Deutschland bleibt Zwei-Prozent-Ziel «verpflichtet»

Foto: epa/Focke Strangmann
Foto: epa/Focke Strangmann

MÜNCHEN (dpa) - Bundesverteidigungsministerin Ursula von der Leyen hat Verständnis für das Drängen der USA gezeigt, den Wehretat bis 2024 auf zwei Prozent des Bruttoinlandsproduktes aufzustocken.

«Die Forderungen, die schon Präsident (Barack) Obama immer wieder anmahnte, sind berechtigt. Wir müssen mehr tun im Bündnis, das ja unserem Schutz dient», sagte die CDU-Politikerin der «Süddeutschen Zeitung» vor der am Freitag beginnenden Münchner Sicherheitskonferenz. Deutschland sei aber bereits auf diesem Weg. «Das ist jetzt meine sechste Sicherheitskonferenz, allein in dieser Zeit haben wir die Ausgaben nach Nato-Kriterien um 36 Prozent gesteigert», sagte die Ministerin.

Die Bundesregierung hatte den Bündnispartnern in ihrem jährlichen Strategiebericht versprochen, es nicht bei den bereits versprochenen 1,5 Prozent des Bruttoinlandsprodukts (BIP) bis 2024 zu belassen. Deutschland bleibe dem Zwei-Prozent-Ziel der Nato «verpflichtet», betonte die Ministerin.

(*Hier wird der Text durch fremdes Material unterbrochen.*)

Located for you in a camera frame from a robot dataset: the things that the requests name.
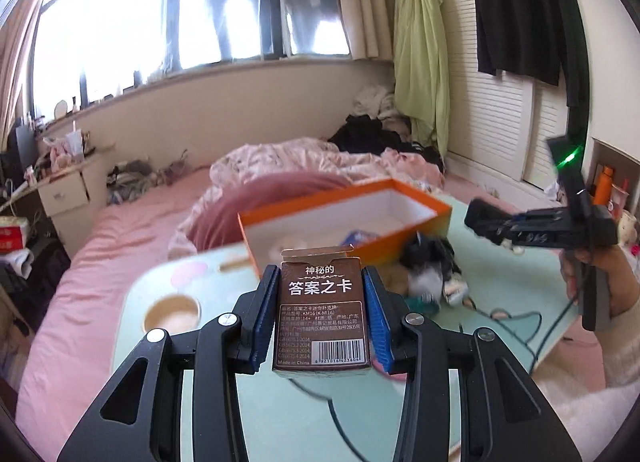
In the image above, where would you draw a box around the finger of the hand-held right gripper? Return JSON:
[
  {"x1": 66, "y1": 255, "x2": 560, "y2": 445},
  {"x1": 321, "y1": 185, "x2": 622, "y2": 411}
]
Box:
[{"x1": 464, "y1": 198, "x2": 521, "y2": 247}]

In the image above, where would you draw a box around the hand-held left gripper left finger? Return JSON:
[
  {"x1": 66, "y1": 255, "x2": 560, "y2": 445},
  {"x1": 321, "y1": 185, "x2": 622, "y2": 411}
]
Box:
[{"x1": 57, "y1": 265, "x2": 281, "y2": 462}]

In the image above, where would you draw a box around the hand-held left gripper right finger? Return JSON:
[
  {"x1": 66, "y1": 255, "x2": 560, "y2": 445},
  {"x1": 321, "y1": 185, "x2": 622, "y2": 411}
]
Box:
[{"x1": 361, "y1": 266, "x2": 583, "y2": 462}]

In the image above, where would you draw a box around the brown fur pompom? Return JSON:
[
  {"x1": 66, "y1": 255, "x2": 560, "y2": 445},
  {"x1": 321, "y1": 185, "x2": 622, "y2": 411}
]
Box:
[{"x1": 382, "y1": 265, "x2": 416, "y2": 298}]

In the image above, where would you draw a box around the brown card box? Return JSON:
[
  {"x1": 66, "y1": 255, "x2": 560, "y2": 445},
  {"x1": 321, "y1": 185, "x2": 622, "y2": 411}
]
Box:
[{"x1": 271, "y1": 245, "x2": 372, "y2": 375}]

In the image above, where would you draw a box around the orange cardboard box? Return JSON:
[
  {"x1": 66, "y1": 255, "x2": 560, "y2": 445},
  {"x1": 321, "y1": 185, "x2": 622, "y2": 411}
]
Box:
[{"x1": 237, "y1": 179, "x2": 453, "y2": 279}]

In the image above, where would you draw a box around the blue metal tin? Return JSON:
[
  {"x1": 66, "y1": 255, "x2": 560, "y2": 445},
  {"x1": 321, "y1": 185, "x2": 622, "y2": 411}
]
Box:
[{"x1": 340, "y1": 228, "x2": 386, "y2": 248}]

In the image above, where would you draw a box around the person's right forearm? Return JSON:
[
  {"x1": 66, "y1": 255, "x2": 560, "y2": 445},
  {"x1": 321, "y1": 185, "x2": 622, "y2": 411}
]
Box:
[{"x1": 597, "y1": 287, "x2": 640, "y2": 390}]

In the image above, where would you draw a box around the pale green printed desktop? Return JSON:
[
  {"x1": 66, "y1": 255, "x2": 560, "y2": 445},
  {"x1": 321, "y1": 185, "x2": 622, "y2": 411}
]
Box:
[{"x1": 112, "y1": 215, "x2": 591, "y2": 462}]

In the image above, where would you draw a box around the person's right hand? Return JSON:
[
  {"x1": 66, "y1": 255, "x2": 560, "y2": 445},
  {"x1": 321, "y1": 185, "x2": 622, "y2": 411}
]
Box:
[{"x1": 559, "y1": 242, "x2": 640, "y2": 318}]

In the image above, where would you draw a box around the green toy car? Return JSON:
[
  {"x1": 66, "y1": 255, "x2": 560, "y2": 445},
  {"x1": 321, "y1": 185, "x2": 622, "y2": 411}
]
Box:
[{"x1": 405, "y1": 292, "x2": 441, "y2": 315}]

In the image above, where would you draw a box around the orange bottle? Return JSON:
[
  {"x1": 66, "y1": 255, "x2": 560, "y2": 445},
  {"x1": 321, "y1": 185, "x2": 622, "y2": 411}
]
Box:
[{"x1": 592, "y1": 166, "x2": 613, "y2": 208}]

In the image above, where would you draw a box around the small anime figurine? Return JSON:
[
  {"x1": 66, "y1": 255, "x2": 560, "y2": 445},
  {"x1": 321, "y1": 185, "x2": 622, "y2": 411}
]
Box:
[{"x1": 442, "y1": 277, "x2": 476, "y2": 308}]

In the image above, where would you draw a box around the white louvered wardrobe door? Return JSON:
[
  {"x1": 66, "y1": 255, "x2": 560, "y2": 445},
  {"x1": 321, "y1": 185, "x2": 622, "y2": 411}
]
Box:
[{"x1": 425, "y1": 0, "x2": 591, "y2": 193}]

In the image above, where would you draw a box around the black clothes pile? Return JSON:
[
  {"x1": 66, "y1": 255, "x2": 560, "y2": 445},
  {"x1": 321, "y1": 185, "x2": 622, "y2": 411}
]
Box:
[{"x1": 327, "y1": 115, "x2": 446, "y2": 173}]

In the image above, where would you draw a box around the floral white quilt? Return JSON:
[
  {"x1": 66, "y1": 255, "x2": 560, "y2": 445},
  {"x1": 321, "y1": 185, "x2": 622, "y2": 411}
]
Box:
[{"x1": 170, "y1": 137, "x2": 446, "y2": 255}]

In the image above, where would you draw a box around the white clothes pile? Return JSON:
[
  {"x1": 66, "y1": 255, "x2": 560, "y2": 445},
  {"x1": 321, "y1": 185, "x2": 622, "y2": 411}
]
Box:
[{"x1": 352, "y1": 86, "x2": 413, "y2": 123}]

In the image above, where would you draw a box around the purple cloth pouch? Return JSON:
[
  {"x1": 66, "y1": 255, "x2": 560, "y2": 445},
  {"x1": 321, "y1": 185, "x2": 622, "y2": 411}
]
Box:
[{"x1": 160, "y1": 155, "x2": 193, "y2": 185}]

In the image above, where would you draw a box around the grey patterned cloth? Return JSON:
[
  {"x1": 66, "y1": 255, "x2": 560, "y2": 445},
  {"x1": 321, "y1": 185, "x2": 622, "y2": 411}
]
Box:
[{"x1": 107, "y1": 157, "x2": 156, "y2": 205}]

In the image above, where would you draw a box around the light green garment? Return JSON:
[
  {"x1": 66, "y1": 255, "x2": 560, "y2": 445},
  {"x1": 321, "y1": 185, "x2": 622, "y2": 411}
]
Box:
[{"x1": 394, "y1": 0, "x2": 451, "y2": 158}]

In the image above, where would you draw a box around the person's white fleece clothing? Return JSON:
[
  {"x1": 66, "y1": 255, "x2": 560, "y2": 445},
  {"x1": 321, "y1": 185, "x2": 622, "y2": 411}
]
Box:
[{"x1": 532, "y1": 359, "x2": 640, "y2": 462}]

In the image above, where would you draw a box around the black hanging garment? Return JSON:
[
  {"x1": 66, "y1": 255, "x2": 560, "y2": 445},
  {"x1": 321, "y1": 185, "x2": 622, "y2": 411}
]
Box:
[{"x1": 467, "y1": 0, "x2": 591, "y2": 108}]

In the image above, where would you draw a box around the black bag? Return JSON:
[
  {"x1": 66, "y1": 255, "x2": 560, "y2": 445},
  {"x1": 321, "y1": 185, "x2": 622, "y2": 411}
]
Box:
[{"x1": 0, "y1": 242, "x2": 71, "y2": 333}]

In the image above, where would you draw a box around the white nightstand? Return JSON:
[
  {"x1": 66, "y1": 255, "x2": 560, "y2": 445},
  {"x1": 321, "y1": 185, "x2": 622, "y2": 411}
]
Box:
[{"x1": 37, "y1": 147, "x2": 118, "y2": 245}]

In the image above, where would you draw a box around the cream curtain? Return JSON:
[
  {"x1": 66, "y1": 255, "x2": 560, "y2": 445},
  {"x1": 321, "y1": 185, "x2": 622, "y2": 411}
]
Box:
[
  {"x1": 0, "y1": 0, "x2": 56, "y2": 143},
  {"x1": 332, "y1": 0, "x2": 396, "y2": 60}
]

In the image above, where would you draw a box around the white cup with straw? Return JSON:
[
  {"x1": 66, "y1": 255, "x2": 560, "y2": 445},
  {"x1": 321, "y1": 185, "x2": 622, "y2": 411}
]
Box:
[{"x1": 67, "y1": 119, "x2": 86, "y2": 163}]

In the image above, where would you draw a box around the red tissue box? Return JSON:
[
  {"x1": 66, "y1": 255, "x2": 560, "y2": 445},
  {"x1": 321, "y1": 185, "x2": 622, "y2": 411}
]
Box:
[{"x1": 0, "y1": 216, "x2": 28, "y2": 253}]

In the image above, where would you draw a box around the large window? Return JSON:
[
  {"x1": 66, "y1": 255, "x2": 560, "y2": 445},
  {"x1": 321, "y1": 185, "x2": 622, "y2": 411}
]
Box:
[{"x1": 30, "y1": 0, "x2": 351, "y2": 108}]

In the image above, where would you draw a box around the red corduroy pillow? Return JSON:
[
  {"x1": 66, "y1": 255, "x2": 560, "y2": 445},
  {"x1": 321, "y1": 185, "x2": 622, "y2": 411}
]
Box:
[{"x1": 187, "y1": 173, "x2": 351, "y2": 250}]

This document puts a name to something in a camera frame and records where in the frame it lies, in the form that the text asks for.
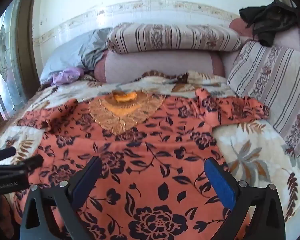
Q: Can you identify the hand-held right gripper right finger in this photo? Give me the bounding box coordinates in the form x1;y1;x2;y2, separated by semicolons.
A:
204;158;286;240

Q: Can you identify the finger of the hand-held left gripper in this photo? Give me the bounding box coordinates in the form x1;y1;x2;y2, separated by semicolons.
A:
0;154;44;172
0;146;17;164

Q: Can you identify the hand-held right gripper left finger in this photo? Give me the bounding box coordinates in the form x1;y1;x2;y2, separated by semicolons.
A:
19;156;103;240

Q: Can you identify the orange floral dress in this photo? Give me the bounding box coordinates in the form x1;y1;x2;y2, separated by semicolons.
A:
15;89;270;240

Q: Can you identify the leaf print blanket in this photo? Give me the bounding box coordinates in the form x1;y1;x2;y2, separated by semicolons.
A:
0;70;300;230

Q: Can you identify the stained glass window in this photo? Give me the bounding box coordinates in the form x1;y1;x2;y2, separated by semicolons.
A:
0;0;28;120

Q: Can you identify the striped floral cushion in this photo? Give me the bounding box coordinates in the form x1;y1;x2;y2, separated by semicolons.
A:
106;22;243;54
226;40;300;170

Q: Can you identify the grey pillow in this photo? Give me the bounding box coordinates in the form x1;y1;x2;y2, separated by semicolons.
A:
40;27;114;85

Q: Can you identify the pink bolster pillow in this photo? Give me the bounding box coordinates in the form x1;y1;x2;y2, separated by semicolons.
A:
94;50;225;83

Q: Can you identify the black garment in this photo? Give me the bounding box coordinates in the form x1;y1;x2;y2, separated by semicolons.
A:
239;0;300;47

Die Ministerin hofft ferner, dass der INF-Vertrag über das Verbot landgestützter atomarer Mittelstreckenwaffen nach der Aufkündigung durch die USA und Russland noch nicht am Ende ist. «Jetzt müssen wir alles daransetzen, die russische Seite davon zu überzeugen, wieder vertragstreu zu werden», sagte die CDU-Politikerin. Zudem müsse China einbezogen werden. Das Land habe «mit der Entwicklung solcher Waffen große Schritte voran gemacht».